■ **WHAT IS EXPECTED**: "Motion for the" appears in one line of the listing below; retype that line and every later line exactly, stopping at the end, and nothing else.
----
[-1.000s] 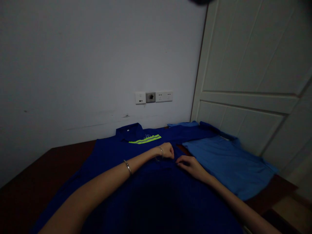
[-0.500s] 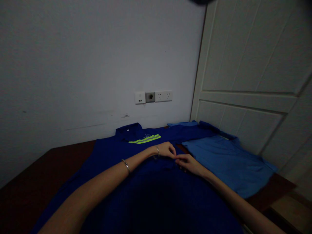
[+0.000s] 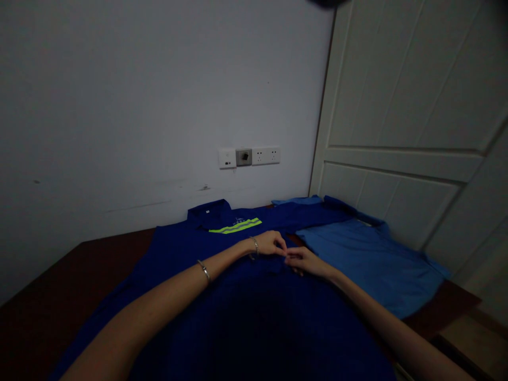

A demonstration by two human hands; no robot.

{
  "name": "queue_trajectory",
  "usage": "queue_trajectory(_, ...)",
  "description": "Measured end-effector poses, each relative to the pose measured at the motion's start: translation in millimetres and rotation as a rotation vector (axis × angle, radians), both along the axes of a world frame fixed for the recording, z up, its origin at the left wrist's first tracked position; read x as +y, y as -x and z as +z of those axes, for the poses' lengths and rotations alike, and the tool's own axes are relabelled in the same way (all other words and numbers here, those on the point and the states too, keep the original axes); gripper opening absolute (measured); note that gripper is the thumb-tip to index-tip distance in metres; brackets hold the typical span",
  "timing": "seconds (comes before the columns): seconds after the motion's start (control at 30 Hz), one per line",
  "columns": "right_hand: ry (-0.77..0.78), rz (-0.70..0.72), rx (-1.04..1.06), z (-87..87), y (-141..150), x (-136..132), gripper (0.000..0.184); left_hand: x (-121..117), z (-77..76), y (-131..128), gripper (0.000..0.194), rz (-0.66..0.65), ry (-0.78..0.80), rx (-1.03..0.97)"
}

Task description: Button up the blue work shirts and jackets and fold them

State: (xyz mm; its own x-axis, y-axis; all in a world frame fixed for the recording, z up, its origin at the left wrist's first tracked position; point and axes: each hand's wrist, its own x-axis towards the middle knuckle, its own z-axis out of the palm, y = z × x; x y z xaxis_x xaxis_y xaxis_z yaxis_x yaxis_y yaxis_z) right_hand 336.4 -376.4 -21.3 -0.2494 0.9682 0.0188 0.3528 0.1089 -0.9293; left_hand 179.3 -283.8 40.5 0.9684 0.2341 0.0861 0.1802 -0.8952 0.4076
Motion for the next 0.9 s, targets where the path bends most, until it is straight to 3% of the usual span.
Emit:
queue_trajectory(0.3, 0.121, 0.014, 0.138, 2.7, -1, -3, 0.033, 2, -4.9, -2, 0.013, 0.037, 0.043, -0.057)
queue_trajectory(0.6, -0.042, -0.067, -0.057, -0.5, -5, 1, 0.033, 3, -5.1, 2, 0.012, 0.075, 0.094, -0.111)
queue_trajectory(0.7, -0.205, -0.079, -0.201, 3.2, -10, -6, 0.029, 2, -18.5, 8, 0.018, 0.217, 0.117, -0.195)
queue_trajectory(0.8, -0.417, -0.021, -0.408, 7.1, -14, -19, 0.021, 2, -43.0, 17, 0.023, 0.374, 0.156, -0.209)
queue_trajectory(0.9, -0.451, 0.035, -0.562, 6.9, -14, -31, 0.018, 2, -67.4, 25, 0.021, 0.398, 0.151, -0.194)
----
■ **RESULT OF THE EXERCISE**:
Motion for the next 0.9 s, targets where the path bends most, until it is straight to 3% of the usual span.
Emit:
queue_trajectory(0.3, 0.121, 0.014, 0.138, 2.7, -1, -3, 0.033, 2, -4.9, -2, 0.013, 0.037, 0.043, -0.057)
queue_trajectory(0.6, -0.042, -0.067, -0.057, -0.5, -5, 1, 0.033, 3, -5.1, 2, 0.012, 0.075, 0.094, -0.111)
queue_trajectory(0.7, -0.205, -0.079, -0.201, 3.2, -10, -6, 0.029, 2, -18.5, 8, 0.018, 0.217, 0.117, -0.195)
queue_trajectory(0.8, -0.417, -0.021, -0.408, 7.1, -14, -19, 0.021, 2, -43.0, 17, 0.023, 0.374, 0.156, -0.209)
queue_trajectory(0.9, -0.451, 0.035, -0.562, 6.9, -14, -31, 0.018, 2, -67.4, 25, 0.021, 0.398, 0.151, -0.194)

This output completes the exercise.